Years ago I wrote a blog post about death and dying titled: Death Becomes Us. I basically said that we live our best lives in the constant awareness of death because it is then that we take nothing for granted. I’m a bit older now and that much closer to death. I’m also in the midst of watching my eleven-year-old beagle lose the function of his hind legs. My sister is struggling with late-stage breast cancer. My friend watched her husband die from brain cancer. My parents are elderly and not in the best of health. I have to tell you… I definitely do not feel like I’m living my best life in this constant awareness of death. And I can’t help but wonder, what is this some kind of cruel joke or something?

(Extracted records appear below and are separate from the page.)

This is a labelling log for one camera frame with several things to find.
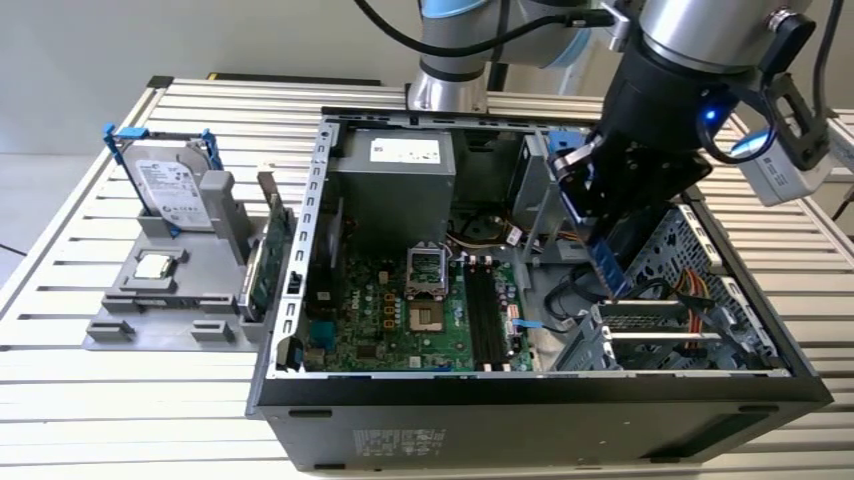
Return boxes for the black RAM slot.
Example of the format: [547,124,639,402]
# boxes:
[465,254,499,372]
[481,254,517,372]

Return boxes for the blue drive latch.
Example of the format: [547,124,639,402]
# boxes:
[545,126,594,152]

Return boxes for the black cooler fan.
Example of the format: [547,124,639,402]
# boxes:
[447,212,526,250]

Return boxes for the metal disk bay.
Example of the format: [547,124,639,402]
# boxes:
[551,298,730,372]

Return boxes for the grey power supply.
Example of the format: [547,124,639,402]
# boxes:
[328,127,461,254]

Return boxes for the metal socket cover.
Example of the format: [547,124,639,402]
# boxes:
[405,241,449,297]

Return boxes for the CPU socket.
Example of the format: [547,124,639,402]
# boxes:
[406,296,449,335]

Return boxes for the green motherboard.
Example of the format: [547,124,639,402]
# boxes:
[296,249,543,374]

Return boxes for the green graphics card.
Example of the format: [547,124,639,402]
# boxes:
[238,159,300,322]

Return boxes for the black PC case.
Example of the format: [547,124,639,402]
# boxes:
[244,104,836,474]

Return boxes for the grey parts rack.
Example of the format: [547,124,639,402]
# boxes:
[79,168,270,354]

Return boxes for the hard disk in blue carrier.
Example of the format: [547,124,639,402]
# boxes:
[100,123,227,237]

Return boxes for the silver CPU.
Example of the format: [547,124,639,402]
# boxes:
[132,253,179,279]

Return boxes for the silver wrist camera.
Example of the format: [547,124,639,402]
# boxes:
[545,147,594,177]

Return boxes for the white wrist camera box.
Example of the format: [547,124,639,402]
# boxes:
[730,127,833,209]

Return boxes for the black camera bracket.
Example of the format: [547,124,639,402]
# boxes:
[759,72,836,174]

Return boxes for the thick black cable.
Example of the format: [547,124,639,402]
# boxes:
[351,0,617,57]

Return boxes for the red yellow wire bundle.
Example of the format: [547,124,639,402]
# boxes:
[671,268,714,354]

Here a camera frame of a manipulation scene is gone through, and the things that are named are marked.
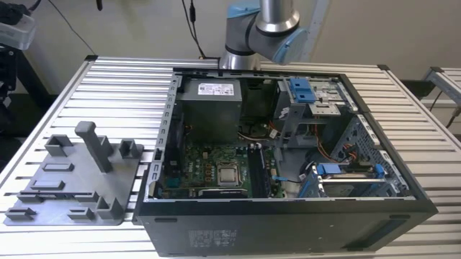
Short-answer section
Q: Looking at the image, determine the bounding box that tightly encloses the black RAM slot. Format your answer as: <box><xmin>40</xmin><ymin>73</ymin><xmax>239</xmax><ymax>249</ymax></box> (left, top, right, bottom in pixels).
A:
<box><xmin>250</xmin><ymin>144</ymin><xmax>266</xmax><ymax>197</ymax></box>

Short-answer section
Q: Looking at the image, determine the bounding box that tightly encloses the pale grey rounded box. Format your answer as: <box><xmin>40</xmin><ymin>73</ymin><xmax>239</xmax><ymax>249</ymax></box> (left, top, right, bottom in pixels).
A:
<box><xmin>0</xmin><ymin>13</ymin><xmax>38</xmax><ymax>51</ymax></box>

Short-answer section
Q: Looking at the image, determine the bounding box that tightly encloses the grey plastic parts rack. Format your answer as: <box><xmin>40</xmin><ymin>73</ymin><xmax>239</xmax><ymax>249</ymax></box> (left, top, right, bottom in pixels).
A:
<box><xmin>4</xmin><ymin>120</ymin><xmax>146</xmax><ymax>227</ymax></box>

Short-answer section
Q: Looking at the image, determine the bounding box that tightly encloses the black case fan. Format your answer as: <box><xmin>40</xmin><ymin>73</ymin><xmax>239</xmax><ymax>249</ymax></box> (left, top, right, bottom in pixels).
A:
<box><xmin>171</xmin><ymin>110</ymin><xmax>187</xmax><ymax>173</ymax></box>

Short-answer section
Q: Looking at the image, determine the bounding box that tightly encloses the grey power supply box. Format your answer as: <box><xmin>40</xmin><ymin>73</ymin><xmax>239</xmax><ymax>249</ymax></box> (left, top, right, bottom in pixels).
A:
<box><xmin>179</xmin><ymin>78</ymin><xmax>242</xmax><ymax>144</ymax></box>

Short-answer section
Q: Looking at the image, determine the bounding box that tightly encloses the green motherboard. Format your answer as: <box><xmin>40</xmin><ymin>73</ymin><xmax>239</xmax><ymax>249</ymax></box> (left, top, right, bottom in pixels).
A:
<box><xmin>158</xmin><ymin>142</ymin><xmax>285</xmax><ymax>199</ymax></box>

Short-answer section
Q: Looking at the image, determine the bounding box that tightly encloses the CPU socket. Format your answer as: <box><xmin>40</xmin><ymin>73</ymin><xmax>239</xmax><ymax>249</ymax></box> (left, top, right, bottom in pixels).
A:
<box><xmin>215</xmin><ymin>160</ymin><xmax>242</xmax><ymax>187</ymax></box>

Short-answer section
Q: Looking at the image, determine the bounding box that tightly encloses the silver CPU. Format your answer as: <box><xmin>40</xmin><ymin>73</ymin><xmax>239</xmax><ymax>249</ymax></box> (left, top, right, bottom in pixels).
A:
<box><xmin>218</xmin><ymin>167</ymin><xmax>238</xmax><ymax>184</ymax></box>

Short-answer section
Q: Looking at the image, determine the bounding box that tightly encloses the black round plastic housing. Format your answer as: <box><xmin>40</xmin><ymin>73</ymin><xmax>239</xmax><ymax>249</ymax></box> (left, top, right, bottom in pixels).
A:
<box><xmin>241</xmin><ymin>122</ymin><xmax>271</xmax><ymax>139</ymax></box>

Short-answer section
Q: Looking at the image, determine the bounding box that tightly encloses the blue plastic drive latch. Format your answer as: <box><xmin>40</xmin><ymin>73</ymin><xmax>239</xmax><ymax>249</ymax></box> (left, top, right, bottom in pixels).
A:
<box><xmin>289</xmin><ymin>77</ymin><xmax>317</xmax><ymax>104</ymax></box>

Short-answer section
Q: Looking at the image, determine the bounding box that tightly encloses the grey metal drive cage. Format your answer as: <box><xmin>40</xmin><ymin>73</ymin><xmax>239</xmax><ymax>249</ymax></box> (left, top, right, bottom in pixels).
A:
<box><xmin>273</xmin><ymin>77</ymin><xmax>358</xmax><ymax>149</ymax></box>

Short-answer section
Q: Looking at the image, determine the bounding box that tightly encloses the black open PC case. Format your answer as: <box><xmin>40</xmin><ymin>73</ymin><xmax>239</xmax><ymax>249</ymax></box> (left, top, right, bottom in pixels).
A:
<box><xmin>131</xmin><ymin>66</ymin><xmax>440</xmax><ymax>257</ymax></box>

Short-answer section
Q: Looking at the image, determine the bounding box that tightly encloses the hard disk blue carrier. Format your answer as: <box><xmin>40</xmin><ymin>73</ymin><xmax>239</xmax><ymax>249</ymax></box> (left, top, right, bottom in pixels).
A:
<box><xmin>301</xmin><ymin>162</ymin><xmax>397</xmax><ymax>200</ymax></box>

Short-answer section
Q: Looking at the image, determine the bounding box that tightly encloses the aluminium slat side table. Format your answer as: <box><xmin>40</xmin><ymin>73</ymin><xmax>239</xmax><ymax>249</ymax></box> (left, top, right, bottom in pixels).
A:
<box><xmin>420</xmin><ymin>66</ymin><xmax>461</xmax><ymax>108</ymax></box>

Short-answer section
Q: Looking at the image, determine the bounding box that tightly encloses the black hanging cable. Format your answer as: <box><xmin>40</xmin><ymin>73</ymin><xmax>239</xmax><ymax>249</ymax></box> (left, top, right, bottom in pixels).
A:
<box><xmin>182</xmin><ymin>0</ymin><xmax>209</xmax><ymax>59</ymax></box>

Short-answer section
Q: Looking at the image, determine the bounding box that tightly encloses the orange SATA wire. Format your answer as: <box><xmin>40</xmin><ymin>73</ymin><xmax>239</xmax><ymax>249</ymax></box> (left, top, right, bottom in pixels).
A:
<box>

It has always freaked me out a bit — the fact that someday I will cease to exist I asked my husband this evening what is going to happen to Snoopy. He has suddenly aged quite rapidly. He can’t hear, can’t walk, and can’t seem to wake up from his very deep slumbers. My husband said something like: “He will just die, like our bird did years ago. He will just fall over and die or never wake up.” I have been extremely fortunate because thus far I have not had to watch a human loved one suffer and die, but if my reaction to my parakeet years ago is any indication of my response, I’m in big trouble over here.
I remember the day vividly. I was cooking rice pudding in the commercial kitchen in my home where I had a food manufacturing business. My co-worker Wendy was with me as always. We were going about the usual routine when I suddenly heard a plop. My parakeet Honey had been ill, and I knew that sound was coming from the direction of his cage. I stopped everything and stared at Wendy and said: “I think Honey died,” and I went into a panic. I asked Wendy to go into the room and check because there was no way I could handle the sight of my beloved bird dead on the bottom of the cage. Wendy was not a fan of birds, so she went in and confirmed my fatal assumption. She kindly put a towel over the cage and removed it from the house while I proceeded to mourn instantaneously. My little, feathered friend who sat on my shoulders and kissed my cheek for over ten years was now lifeless at the bottom of his cage. I ask you, how on earth am I going to handle a human death?
Beyond the concern of the dreaded grieving process is just the gnawing question of the meaning of it all. These beings — human and otherwise — that we are and experience life with simply must be more than matter. We are dust and to dust we shall return is actually a hope-filled statement because dust in the cosmos is in a constant state of conversion and renewal. Likewise dead and decaying organisms contribute greatly to the carbon cycle in a process that generates energy and life. These are scientific facts that speak to the intellect and seem to somehow make sense albeit their miraculous process. Everything seems to point to death followed by new life. Each new day, season, and year are reminders of the process of endings and new beginnings. St. Paul knew that long before modern science affirmed it. He said: “. . . just as Christ was raised from the dead through the glory of the Father, we too may live a new life
” (Romans 6:4). It’s a promise that not only comforts me but gives meaning to life, death, and suffering and great hope for my high-spirited soul.